Today, dozens of scholars and hundreds of practitioners proudly call themselves students of Lyudmilla Novikova’s “invisible college”. All-Russian Pedagogical Readings which are held to promote her legacy (initiated in 2006 by the Vladimir Regional Institute of Professional Development and Re-Training of Education Professionals) have become quite regular. Two research symposia took place in the Moscow secondary comprehensive school #825 (for over 30 years the school was headed by V.A. Karakovsky, Novikova’s former student and follower, the People’s Teacher of the USSR, a corresponding member of the Russian Academy of Education). Novikova’s laboratory is launching a tradition of theoretical seminars related to the issues of education.

The diversity and complexity of problems researched by this school of thought makes it necessary to set specific priorities. They include research devoted to the problems of methodological effects of an educational paradigm shift on the theory of education, study of the personality as an object, subject, purpose and result of education, study of children’s community as a subject of education and socialization, analysis of a character-building potential in the sphere of children’s additional education, and, finally, search and analysis of innovative character-building instruments.

Lyudmilla Ivanovna Novikova was an amazingly positive personality. She loved life and valued friendship, she was always ready to help anybody, and she respected the views of her opponents. She devoted her whole life to the theory and practice of education.
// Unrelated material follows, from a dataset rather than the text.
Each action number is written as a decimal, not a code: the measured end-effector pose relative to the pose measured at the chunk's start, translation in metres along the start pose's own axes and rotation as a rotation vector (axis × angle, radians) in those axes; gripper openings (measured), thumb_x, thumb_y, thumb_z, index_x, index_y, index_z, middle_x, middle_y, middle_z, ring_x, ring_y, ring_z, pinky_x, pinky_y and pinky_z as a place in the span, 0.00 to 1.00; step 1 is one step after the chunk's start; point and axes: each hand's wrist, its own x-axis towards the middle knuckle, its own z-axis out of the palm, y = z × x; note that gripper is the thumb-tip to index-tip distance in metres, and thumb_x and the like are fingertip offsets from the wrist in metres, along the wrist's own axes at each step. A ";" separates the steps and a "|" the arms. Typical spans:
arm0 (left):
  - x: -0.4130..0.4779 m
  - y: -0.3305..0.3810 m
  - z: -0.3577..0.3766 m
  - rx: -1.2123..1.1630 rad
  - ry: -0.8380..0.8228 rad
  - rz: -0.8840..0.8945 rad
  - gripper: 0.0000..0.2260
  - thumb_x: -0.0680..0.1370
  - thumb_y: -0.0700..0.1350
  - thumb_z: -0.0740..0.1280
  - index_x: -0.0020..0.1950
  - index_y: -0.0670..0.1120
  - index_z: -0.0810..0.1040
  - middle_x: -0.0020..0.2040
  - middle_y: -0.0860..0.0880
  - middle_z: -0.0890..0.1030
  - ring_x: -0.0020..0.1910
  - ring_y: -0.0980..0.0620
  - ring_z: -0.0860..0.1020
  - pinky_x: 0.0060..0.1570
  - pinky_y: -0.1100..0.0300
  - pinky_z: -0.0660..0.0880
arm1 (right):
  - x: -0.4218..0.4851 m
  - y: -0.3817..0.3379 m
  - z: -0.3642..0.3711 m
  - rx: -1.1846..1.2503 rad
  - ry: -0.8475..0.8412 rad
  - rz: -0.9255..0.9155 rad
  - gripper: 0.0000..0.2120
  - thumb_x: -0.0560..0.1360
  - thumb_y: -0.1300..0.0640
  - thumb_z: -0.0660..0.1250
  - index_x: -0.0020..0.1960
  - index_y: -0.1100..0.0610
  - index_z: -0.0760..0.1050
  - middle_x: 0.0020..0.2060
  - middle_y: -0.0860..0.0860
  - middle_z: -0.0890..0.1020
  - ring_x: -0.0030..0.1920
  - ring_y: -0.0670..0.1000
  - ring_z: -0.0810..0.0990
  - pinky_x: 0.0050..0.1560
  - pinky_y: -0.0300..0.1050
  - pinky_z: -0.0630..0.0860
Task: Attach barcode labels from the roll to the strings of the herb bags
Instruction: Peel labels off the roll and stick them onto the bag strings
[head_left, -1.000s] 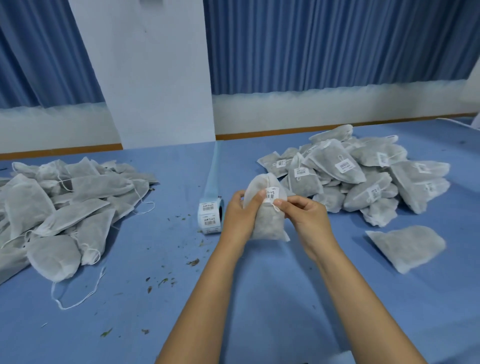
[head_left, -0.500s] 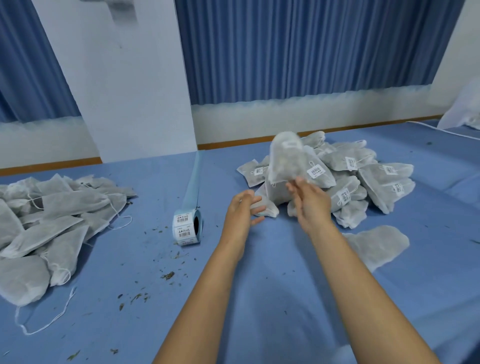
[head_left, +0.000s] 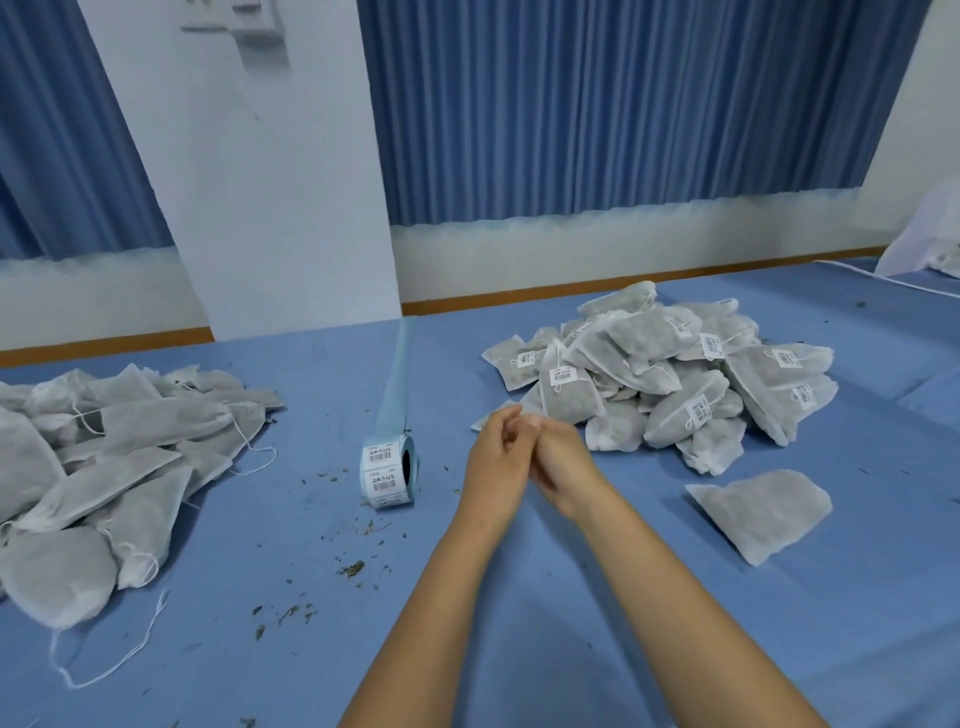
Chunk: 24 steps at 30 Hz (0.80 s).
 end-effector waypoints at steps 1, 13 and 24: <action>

Lyudmilla Novikova’s selected works:

  • Organizatsija i vospitanie shkol'nogo uchenicheskogo kollektiva [Formation and development of school students’ collective]. М., 1959.
  • Put' k tvorchestvu [The road to creativity] М., 1966 (co-author: A.T. Kurakin).
  • Pedagogika detskogo kollektiva [Pedagogy of children’s collective]. М., 1978.
  • Voprosy vospitanija: sistemnyj podhod [Issues of education: a systems’ approach]. М., 1981 (ed.).
  • Kollektiv i lichnost' shkol'nika. Osnovy teorii vospitatel'nogo kollektiva [A collective and a student’s personality. Theoretical foundations of an educational collective]. Tallinn, 1981 (co-authors: A.T. Kurakin and Kh.I. Liymets).
  • Shkol'nyj uchenicheskij kollektiv: problemy upravlenija [The school educational collective: problems of management] М., 1982 (co-author: A.T. Kurakin).
  • Shkola i sreda [A school and an environment]. М., 1985.
  • Samoupravlenie v shkol'nom kollektive [Self-government in a school collective]. М., 1988;
  • Vospitatel'naja sistema shkoly. Problemy i poiski [School educational system. Problems and solutions]. М., 1989 (co-authored).
  • Sovremennaia shkola: problemy gumanizatsii otnoshenij uchitelej, uchaschikhia i roditelei [A modern school: problems of humanistic relationships among teachers, students, and parents]. М., 1993.
  • Teoriia i praktika vospitatel'nyh sistem [Theory and practice of educational systems]. М., 1993. (ed.).
  • Karakovsky V.A., Novikova L.I. , Selivanova N.L. Vospitanie? Vospitanie... Vospitanie! [Upbringing? Upbringing… Upbringing!] М., 2000.